__WHAT THIS TASK INVOLVES__:
Among the lines of the material, copy those that hold the string "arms".
———
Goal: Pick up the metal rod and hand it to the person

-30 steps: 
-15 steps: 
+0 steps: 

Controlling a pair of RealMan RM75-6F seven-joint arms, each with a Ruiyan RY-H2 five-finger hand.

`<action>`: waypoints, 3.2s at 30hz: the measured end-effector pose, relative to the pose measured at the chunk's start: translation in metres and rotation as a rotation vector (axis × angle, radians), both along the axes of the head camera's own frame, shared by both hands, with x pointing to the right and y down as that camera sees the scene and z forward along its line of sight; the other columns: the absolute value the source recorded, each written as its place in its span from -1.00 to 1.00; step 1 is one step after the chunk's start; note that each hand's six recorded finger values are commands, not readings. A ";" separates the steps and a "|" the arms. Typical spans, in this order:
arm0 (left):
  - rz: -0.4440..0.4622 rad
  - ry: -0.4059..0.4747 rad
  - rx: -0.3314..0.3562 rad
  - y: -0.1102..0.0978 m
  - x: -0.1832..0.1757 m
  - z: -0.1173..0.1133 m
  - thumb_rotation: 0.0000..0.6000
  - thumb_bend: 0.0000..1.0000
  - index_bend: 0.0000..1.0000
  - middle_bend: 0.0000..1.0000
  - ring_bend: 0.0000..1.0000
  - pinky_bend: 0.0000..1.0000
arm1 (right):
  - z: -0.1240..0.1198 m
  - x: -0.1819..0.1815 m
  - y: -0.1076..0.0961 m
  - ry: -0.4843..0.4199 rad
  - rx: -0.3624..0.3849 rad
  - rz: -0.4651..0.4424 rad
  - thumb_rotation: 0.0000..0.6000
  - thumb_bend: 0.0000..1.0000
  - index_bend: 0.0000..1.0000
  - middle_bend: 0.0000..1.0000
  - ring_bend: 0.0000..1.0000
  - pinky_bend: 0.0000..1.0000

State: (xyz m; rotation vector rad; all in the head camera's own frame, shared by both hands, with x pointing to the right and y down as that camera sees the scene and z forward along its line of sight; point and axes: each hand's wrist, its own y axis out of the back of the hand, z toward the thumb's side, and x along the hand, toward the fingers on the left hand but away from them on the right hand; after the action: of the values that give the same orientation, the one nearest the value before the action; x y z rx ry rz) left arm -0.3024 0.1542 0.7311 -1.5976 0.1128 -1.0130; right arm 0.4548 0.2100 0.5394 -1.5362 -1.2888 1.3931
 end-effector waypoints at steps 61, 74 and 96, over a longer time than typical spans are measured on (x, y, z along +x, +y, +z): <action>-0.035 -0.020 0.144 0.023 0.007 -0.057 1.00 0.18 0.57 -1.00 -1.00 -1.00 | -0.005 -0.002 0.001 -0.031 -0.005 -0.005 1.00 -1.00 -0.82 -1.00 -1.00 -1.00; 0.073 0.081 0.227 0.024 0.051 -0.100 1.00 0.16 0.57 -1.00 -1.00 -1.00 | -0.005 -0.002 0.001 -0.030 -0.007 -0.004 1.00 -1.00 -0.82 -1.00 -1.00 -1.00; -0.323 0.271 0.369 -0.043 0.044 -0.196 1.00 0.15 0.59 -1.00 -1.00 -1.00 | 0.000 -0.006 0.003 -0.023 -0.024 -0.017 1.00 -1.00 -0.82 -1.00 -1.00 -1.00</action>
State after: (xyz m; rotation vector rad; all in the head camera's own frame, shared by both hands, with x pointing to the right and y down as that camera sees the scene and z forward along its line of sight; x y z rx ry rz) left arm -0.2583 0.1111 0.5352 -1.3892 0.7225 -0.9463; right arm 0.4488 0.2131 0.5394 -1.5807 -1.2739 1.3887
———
__RESPONSE AREA__:
Controlling a pair of RealMan RM75-6F seven-joint arms, each with a Ruiyan RY-H2 five-finger hand.
`<action>`: waypoints, 3.2s at 30hz: the measured end-effector pose, relative to the pose measured at the chunk's start: translation in metres and rotation as a rotation vector (axis × angle, radians), both along the axes of the head camera's own frame, shared by both hands, with x pointing to the right and y down as that camera sees the scene and z forward along its line of sight; the other columns: the absolute value the source recorded, each written as its place in its span from -1.00 to 1.00; step 1 is one step after the chunk's start; note that each hand's six recorded finger values are commands, not readings. A ";" separates the steps and a "|" the arms. Typical spans, in this order:

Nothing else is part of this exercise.